SPIFFE SVID is a new standard under development to issue identities to workloads. The play an important role in Istio Auth [1].

About Istio [2]:

Istio: an open platform to connect, manage, and secure microservices. Istio provides an easy way to create a network of deployed services with load balancing, service-to-service authentication, monitoring, and more, without requiring any changes in service code.

About SPIFFE [3]:

SPIFFE (Secure Production Identity Framework For Everyone) is an open-source framework that aims to provide a secure identity (and a means to prove that identity) to every workload in a modern production environment, no matter where it is running.

SPIFFE SVID are specified in [4]. SVID is an acronym for SPIFFE Verifiable Identity Document. Ultimately SVIDs X509 end-entity certificates with spiffe:// URI entries in X509v3 Subject Alt Name extension. The rest of the certificate is pretty standard, see #6996 for missing basic constraints in EE profiles. The SPIFFE URIs convey identity information much similar to Kerberos OtherName entries. SVID identities contain domain (realm) and workload. Example from [4]:

For example:
spiffe://staging.acme.com/payments/mysql
or
spiffe://staging.acme.com/payments/web-fe
The two SPIFFE names above refer to two different components - the mysql database service and a web front-end - of a payments service running in a staging environment.

In order to support SPIFFE SVID, we have to figure out and define how to include, map, and verify identity information CSRs and certs.
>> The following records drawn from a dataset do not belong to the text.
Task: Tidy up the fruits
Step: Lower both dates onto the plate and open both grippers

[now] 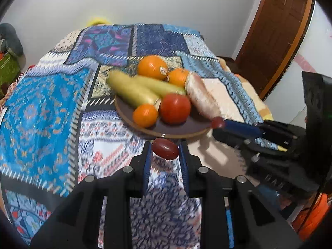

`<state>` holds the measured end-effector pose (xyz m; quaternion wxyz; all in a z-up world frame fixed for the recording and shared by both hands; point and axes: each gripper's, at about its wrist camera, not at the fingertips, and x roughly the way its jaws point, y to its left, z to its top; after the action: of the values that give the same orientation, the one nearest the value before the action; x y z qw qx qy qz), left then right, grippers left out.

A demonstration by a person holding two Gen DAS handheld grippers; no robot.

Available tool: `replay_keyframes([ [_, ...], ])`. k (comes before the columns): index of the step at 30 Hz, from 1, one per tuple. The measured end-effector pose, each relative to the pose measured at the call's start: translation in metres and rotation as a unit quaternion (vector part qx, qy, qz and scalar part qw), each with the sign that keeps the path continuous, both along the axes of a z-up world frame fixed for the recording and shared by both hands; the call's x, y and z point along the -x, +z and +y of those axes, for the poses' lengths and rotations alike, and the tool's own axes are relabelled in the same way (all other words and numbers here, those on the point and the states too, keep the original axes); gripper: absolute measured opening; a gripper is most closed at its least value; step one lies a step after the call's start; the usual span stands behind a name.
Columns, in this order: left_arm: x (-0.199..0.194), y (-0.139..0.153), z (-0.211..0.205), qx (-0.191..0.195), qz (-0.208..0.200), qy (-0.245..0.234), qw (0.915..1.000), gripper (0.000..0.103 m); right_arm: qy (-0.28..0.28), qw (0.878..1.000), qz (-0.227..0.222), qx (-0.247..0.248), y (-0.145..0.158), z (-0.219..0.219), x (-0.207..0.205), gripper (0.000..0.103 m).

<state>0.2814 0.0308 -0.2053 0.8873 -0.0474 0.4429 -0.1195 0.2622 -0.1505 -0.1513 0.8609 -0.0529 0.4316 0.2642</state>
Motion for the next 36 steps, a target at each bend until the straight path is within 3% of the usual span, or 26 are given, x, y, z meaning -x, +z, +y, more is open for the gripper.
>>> replay_keyframes([
  [17,-0.027,-0.019,-0.008,0.007,0.017,0.000,0.9998,0.026,0.013,1.000,0.008,0.002,-0.013,0.007,-0.016,0.022],
  [21,-0.027,-0.018,-0.007,0.009,0.017,0.004,0.9998,0.034,0.014,1.000,0.010,0.004,-0.013,0.007,-0.015,0.024],
  [24,-0.024,-0.014,-0.006,0.007,0.014,0.004,0.9999,0.034,0.009,1.000,0.013,0.002,-0.013,0.004,-0.015,0.025],
  [31,-0.002,0.013,-0.002,-0.007,-0.020,0.009,0.9997,0.034,0.002,1.000,-0.007,-0.005,0.009,-0.005,-0.002,0.025],
  [36,0.008,0.001,0.004,-0.017,0.011,0.002,0.9998,0.036,-0.006,1.000,-0.023,-0.013,0.026,-0.016,0.008,0.026],
])
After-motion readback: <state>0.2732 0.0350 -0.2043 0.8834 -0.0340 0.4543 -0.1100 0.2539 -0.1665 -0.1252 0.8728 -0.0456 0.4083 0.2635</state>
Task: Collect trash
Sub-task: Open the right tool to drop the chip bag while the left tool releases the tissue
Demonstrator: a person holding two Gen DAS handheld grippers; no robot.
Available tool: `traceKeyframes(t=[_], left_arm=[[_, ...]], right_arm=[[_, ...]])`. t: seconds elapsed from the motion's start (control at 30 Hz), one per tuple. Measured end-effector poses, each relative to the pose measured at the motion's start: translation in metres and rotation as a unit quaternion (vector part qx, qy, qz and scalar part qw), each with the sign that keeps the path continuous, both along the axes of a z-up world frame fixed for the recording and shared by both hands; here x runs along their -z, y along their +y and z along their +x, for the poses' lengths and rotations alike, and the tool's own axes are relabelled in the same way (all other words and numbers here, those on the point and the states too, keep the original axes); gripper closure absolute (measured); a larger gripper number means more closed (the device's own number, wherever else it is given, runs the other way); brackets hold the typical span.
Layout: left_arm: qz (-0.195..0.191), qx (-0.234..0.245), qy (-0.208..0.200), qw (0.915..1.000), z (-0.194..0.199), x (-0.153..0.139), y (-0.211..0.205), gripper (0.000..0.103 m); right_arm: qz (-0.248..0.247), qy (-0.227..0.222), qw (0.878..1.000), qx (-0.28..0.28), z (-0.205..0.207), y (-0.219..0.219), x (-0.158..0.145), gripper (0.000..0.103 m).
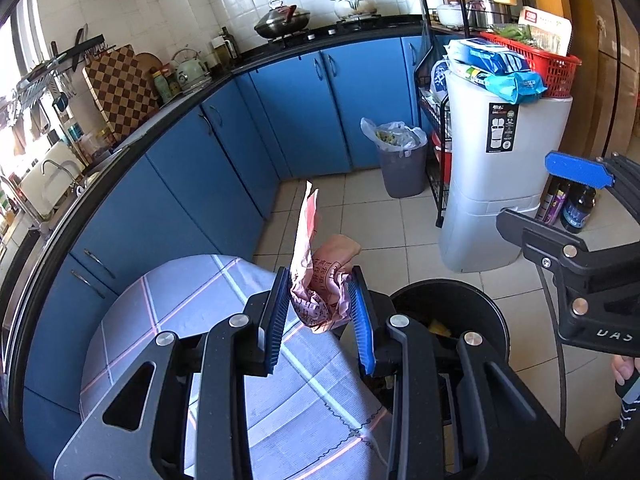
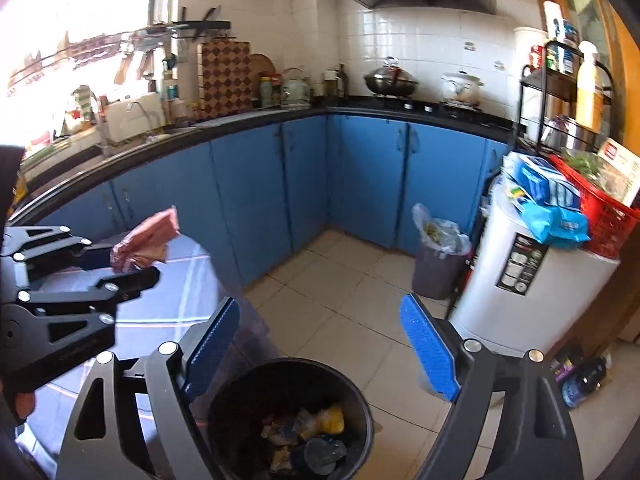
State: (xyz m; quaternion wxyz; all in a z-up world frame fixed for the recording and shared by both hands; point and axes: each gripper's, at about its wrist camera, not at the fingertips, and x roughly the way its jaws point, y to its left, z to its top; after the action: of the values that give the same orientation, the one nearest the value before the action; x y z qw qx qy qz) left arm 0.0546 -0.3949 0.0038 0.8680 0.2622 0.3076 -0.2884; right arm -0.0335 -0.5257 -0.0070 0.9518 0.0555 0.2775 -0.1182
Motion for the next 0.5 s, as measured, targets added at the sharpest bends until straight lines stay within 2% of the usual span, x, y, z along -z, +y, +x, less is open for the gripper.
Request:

From discussion with @ftweedal

a) Do not store SPIFFE info, but if present in a CSR validate it
according to a mapping like what you have outlined below at (3).

b) Store SPIFFE info, and validate info in CSRs against that. This
will require new schema I suppose.

Note: (a) and (b) are not mutually exclusive. (a) is less work, we
just decide define what the mapping is and implement the validation.
No changes in Dogtag necessary.

c) Store SPIFFE info with user/host/service entries, and automatically
include SPIFFE extensions for signing certs with special SPIFFE profile.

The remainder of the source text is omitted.